Phénomène tentaculaire traité aussi avec humour, à la manière de «King Rat» où la peste informatique côtoie le canular, ou de la « Black Planet », une sculpture inspirée de l’étoile noire de Star Wars: incarnation fantasmée du danger absolu.
De ces expériences, éRikm génère des intrigues, court-circuitant aussi avec légèreté les modèles d’influence dont elles sont affectées. Dans les ponts entre cultures savantes et «sous cultures», les courants dérapent, s’interpénètrent et donne lieu à des formes hybrides et débridées, (sortes de mutants démystifiés).
Citons «Porn Noise», cette disqueuse passée à la découpe et terminée par un 45 tours rose bonbon, clin d’oeil à la musique indus. et ses agressions sonores instantanément périclitées par l’air d’une pop acidulée.

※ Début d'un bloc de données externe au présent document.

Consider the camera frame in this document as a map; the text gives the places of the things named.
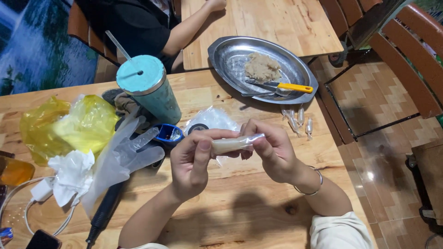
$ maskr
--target smartphone
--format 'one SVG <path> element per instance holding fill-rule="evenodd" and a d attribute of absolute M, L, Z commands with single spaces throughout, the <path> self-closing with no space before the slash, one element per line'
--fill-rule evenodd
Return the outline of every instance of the smartphone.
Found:
<path fill-rule="evenodd" d="M 26 249 L 60 249 L 62 242 L 43 230 L 37 230 Z"/>

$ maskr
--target knife
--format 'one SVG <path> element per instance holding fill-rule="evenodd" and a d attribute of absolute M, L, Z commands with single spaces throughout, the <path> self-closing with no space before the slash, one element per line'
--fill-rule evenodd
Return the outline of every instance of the knife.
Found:
<path fill-rule="evenodd" d="M 312 93 L 313 88 L 311 86 L 302 86 L 302 85 L 296 85 L 296 84 L 291 84 L 291 83 L 279 83 L 279 82 L 264 82 L 264 83 L 259 83 L 255 80 L 246 80 L 246 83 L 249 84 L 254 84 L 254 85 L 262 85 L 262 86 L 272 86 L 272 87 L 278 87 L 278 88 L 283 88 L 283 89 L 289 89 L 289 90 L 294 90 L 294 91 L 299 91 L 299 92 L 304 92 L 304 93 Z"/>

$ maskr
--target bracelet
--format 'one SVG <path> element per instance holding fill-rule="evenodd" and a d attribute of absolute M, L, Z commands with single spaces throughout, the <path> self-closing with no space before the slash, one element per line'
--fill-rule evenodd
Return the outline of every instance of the bracelet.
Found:
<path fill-rule="evenodd" d="M 311 169 L 317 171 L 317 174 L 320 176 L 320 187 L 322 187 L 322 185 L 323 185 L 323 177 L 322 177 L 322 174 L 320 173 L 320 171 L 316 167 L 313 167 L 311 165 L 308 165 L 308 167 L 310 167 Z M 303 193 L 302 191 L 300 191 L 296 186 L 294 186 L 294 188 L 295 188 L 295 190 L 297 190 L 302 195 L 315 195 L 315 194 L 317 194 L 320 191 L 320 189 L 319 189 L 319 190 L 317 190 L 316 192 L 314 192 L 312 194 L 306 194 L 306 193 Z"/>

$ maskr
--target orange bottle
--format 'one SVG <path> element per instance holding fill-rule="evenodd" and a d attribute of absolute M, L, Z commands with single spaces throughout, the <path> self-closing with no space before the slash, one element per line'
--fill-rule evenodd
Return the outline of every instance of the orange bottle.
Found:
<path fill-rule="evenodd" d="M 34 172 L 30 163 L 0 156 L 0 184 L 17 186 L 31 180 Z"/>

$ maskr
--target clear straw
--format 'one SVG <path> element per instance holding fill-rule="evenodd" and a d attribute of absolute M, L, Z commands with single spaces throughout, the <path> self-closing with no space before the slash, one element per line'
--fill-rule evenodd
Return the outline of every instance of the clear straw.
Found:
<path fill-rule="evenodd" d="M 137 65 L 132 61 L 132 58 L 128 55 L 128 53 L 124 50 L 124 48 L 120 45 L 120 43 L 117 41 L 117 39 L 115 39 L 115 37 L 111 34 L 111 31 L 107 30 L 105 32 L 109 38 L 111 39 L 111 41 L 115 44 L 116 47 L 118 47 L 118 49 L 120 49 L 120 51 L 123 53 L 123 55 L 125 56 L 125 58 L 129 61 L 129 63 L 134 67 L 134 69 L 137 71 L 138 75 L 142 75 L 143 71 L 139 70 Z"/>

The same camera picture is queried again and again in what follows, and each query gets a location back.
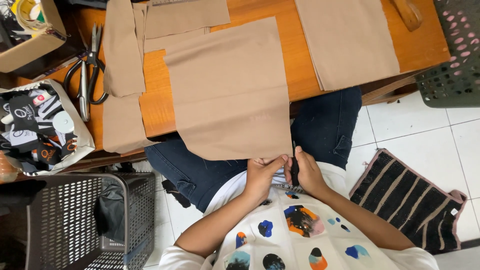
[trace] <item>wooden table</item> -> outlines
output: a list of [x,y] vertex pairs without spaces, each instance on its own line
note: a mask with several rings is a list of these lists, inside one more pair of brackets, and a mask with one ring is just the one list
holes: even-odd
[[[423,15],[422,26],[414,32],[407,30],[390,0],[381,1],[402,73],[449,60],[450,54],[432,0],[412,0]],[[295,101],[325,93],[319,88],[294,0],[227,0],[227,5],[231,23],[212,27],[212,32],[276,16],[290,100]],[[105,22],[105,11],[82,9],[78,12],[76,19],[85,39],[89,42],[94,22],[97,25]],[[147,137],[176,130],[170,79],[167,66],[163,61],[164,55],[165,50],[159,50],[144,56],[146,93],[140,97],[140,107]],[[100,46],[99,58],[105,61],[102,46]],[[63,82],[67,70],[68,68],[59,70],[48,78]],[[100,73],[95,88],[95,99],[99,98],[103,92],[102,78],[103,74]],[[71,97],[78,89],[79,80],[80,73],[77,72],[71,81]],[[20,79],[18,84],[23,85],[29,82],[29,80]],[[96,148],[102,149],[103,106],[90,106],[90,113],[91,118],[86,125],[94,138]]]

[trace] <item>plastic basket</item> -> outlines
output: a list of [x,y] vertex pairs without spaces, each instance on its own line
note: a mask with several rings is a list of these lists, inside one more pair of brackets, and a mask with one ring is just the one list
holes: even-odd
[[[27,207],[26,270],[142,269],[154,246],[154,174],[71,173],[37,179],[47,186]],[[112,181],[123,187],[125,245],[96,231],[95,200]]]
[[480,1],[434,0],[452,58],[415,76],[432,108],[480,107]]

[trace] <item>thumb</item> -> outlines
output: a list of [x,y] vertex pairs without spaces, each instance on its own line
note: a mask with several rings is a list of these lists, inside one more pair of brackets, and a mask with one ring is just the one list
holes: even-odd
[[305,154],[305,152],[303,152],[300,146],[297,146],[295,148],[295,158],[297,159],[297,162],[299,164],[300,171],[302,171],[302,169],[311,168],[307,155]]
[[273,175],[276,171],[278,171],[280,168],[282,168],[283,165],[285,165],[287,160],[288,160],[287,155],[281,155],[276,160],[274,160],[272,163],[270,163],[268,166],[266,166],[265,169]]

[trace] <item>dark blue jeans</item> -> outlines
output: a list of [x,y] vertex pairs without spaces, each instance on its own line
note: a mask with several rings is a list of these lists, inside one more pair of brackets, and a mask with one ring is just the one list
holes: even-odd
[[[345,169],[361,107],[358,86],[304,100],[291,125],[292,139],[316,161]],[[152,167],[176,185],[201,212],[233,176],[247,170],[246,160],[204,160],[177,136],[145,147]]]

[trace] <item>person's right hand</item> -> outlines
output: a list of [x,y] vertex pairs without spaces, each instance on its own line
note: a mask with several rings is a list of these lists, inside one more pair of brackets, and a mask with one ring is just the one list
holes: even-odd
[[[295,148],[295,157],[299,164],[299,183],[307,193],[317,199],[321,199],[324,195],[333,191],[325,183],[322,172],[318,168],[313,156],[304,152],[300,146],[297,146]],[[292,159],[289,158],[284,165],[285,179],[288,184],[292,184],[291,166]]]

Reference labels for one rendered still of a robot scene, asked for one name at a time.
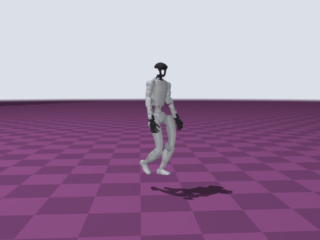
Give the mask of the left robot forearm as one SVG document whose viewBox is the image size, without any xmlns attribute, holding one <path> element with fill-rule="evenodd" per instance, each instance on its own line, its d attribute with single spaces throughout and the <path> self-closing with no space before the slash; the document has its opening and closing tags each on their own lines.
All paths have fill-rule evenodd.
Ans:
<svg viewBox="0 0 320 240">
<path fill-rule="evenodd" d="M 176 109 L 175 109 L 175 107 L 174 107 L 174 102 L 173 102 L 173 103 L 170 103 L 170 105 L 168 105 L 168 107 L 169 107 L 169 109 L 170 109 L 170 111 L 171 111 L 171 114 L 172 114 L 173 118 L 174 118 L 174 119 L 177 118 L 177 116 L 176 116 L 177 111 L 176 111 Z"/>
</svg>

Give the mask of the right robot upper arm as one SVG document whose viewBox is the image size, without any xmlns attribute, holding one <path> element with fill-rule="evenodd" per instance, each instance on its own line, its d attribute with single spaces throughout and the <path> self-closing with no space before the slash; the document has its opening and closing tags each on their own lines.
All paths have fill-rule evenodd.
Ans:
<svg viewBox="0 0 320 240">
<path fill-rule="evenodd" d="M 153 87 L 155 86 L 155 80 L 149 80 L 146 82 L 146 95 L 145 95 L 145 100 L 146 98 L 150 98 L 150 103 L 153 103 L 153 99 L 151 98 L 152 92 L 153 92 Z"/>
</svg>

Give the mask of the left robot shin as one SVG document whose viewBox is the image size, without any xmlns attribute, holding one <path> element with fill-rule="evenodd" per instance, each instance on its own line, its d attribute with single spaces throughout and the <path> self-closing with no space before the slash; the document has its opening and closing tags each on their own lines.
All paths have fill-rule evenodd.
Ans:
<svg viewBox="0 0 320 240">
<path fill-rule="evenodd" d="M 167 163 L 169 162 L 169 160 L 171 159 L 171 157 L 174 153 L 174 150 L 175 150 L 175 147 L 173 147 L 171 150 L 164 149 L 159 170 L 162 170 L 163 168 L 166 167 Z"/>
</svg>

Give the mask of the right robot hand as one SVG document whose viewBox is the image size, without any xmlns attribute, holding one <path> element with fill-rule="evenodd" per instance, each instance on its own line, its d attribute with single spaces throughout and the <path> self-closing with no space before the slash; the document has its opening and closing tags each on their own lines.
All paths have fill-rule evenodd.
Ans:
<svg viewBox="0 0 320 240">
<path fill-rule="evenodd" d="M 156 122 L 154 121 L 155 120 L 155 118 L 154 118 L 154 115 L 151 115 L 151 117 L 152 117 L 152 119 L 149 119 L 149 122 L 150 122 L 150 130 L 151 130 L 151 132 L 152 133 L 158 133 L 159 132 L 159 130 L 157 129 L 157 127 L 156 127 Z M 157 125 L 159 128 L 160 128 L 160 126 L 159 125 Z M 158 132 L 157 132 L 157 131 Z"/>
</svg>

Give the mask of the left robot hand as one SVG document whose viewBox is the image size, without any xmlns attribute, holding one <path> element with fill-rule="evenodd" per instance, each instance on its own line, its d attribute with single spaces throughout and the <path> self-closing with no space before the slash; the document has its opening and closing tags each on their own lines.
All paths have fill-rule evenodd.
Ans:
<svg viewBox="0 0 320 240">
<path fill-rule="evenodd" d="M 174 120 L 176 120 L 177 130 L 181 130 L 183 128 L 183 122 L 179 119 L 179 116 L 177 113 L 175 115 L 176 115 L 176 118 L 174 118 Z"/>
</svg>

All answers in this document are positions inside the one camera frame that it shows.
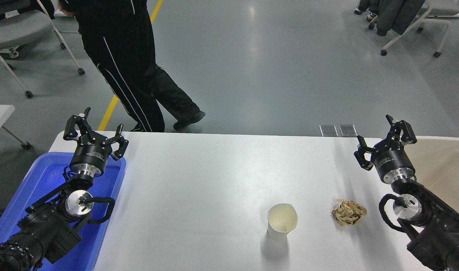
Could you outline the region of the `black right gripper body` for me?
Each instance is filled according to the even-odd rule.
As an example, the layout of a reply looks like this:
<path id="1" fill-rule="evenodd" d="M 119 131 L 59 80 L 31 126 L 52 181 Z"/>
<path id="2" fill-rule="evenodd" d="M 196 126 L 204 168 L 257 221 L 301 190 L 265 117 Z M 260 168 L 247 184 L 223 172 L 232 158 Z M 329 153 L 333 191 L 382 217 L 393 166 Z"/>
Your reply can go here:
<path id="1" fill-rule="evenodd" d="M 400 143 L 378 143 L 372 155 L 380 180 L 401 180 L 415 176 L 415 168 Z"/>

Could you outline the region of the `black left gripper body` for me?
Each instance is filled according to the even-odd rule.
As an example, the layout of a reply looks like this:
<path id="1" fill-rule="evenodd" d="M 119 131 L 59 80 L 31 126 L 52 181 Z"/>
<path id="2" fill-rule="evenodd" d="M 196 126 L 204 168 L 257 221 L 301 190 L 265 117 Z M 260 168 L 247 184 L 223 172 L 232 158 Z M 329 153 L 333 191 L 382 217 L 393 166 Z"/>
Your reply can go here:
<path id="1" fill-rule="evenodd" d="M 88 164 L 98 169 L 104 169 L 111 152 L 111 146 L 103 146 L 100 140 L 92 143 L 88 137 L 79 137 L 70 168 L 77 169 Z"/>

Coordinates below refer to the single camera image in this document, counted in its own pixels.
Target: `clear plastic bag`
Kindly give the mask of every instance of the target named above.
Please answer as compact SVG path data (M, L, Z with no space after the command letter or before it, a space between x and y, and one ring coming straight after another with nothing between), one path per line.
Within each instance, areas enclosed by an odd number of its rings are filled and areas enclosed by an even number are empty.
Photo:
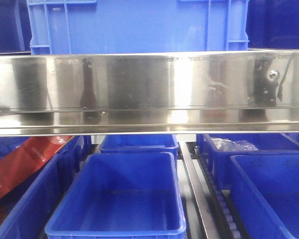
M252 143L246 140L231 141L227 138L211 138L216 148L221 151L256 151Z

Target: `screw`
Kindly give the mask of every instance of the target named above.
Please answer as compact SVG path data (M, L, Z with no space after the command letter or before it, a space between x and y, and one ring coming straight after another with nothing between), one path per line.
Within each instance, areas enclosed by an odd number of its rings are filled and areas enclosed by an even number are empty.
M279 72L278 72L278 71L275 71L275 70L272 70L272 71L269 73L269 77L270 77L271 79L276 78L278 75L279 75Z

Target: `red package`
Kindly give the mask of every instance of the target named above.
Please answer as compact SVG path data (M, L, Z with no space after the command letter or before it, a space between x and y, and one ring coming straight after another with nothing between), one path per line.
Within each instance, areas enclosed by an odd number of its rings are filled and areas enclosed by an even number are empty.
M0 160L0 198L39 170L73 136L31 137Z

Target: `shelf rack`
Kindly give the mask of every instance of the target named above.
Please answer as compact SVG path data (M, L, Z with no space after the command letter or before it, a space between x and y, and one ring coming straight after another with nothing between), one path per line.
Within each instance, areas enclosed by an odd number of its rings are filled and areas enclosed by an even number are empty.
M0 136L292 131L299 50L0 56ZM187 238L248 238L189 146Z

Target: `stainless steel beam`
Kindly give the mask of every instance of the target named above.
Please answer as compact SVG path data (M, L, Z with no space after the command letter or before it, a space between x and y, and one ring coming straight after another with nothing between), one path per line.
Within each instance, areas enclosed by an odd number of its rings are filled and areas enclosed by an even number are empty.
M299 131L299 50L0 56L0 135Z

Puisées dans des réservoirs communs et mixées aux référents particuliers, les oeuvres d’eRikm trouvent de nouveaux modes d’ancrage qui révisent et se jouent des esthétiques, mettent à mal la notion aujourd’hui quasi désuète d’«original», et se font les vecteurs d’une reconversion constante des énergies, des sources, et des données.
Manips, dérèglements, régénérations: ce principe au travail impulse l’écart et dessine les contours d’une oeuvre à la fois « pleine » d’une mémoire commune et « ouverte » aux possibles, aux devenirs autres.
De la sculpture aux images, des espaces aux écrans… les oeuvres qui ponctuent l’exposition renvoient à des points d’équilibre, à des formes échappées d’un circuit de connexions en mouvance.
«Mu» offre ainsi un terrain provisoire de visibilité à cette « mémoire vive » en mutation constante, active ou en latence, mais toujours prise dans le flux de ses variations.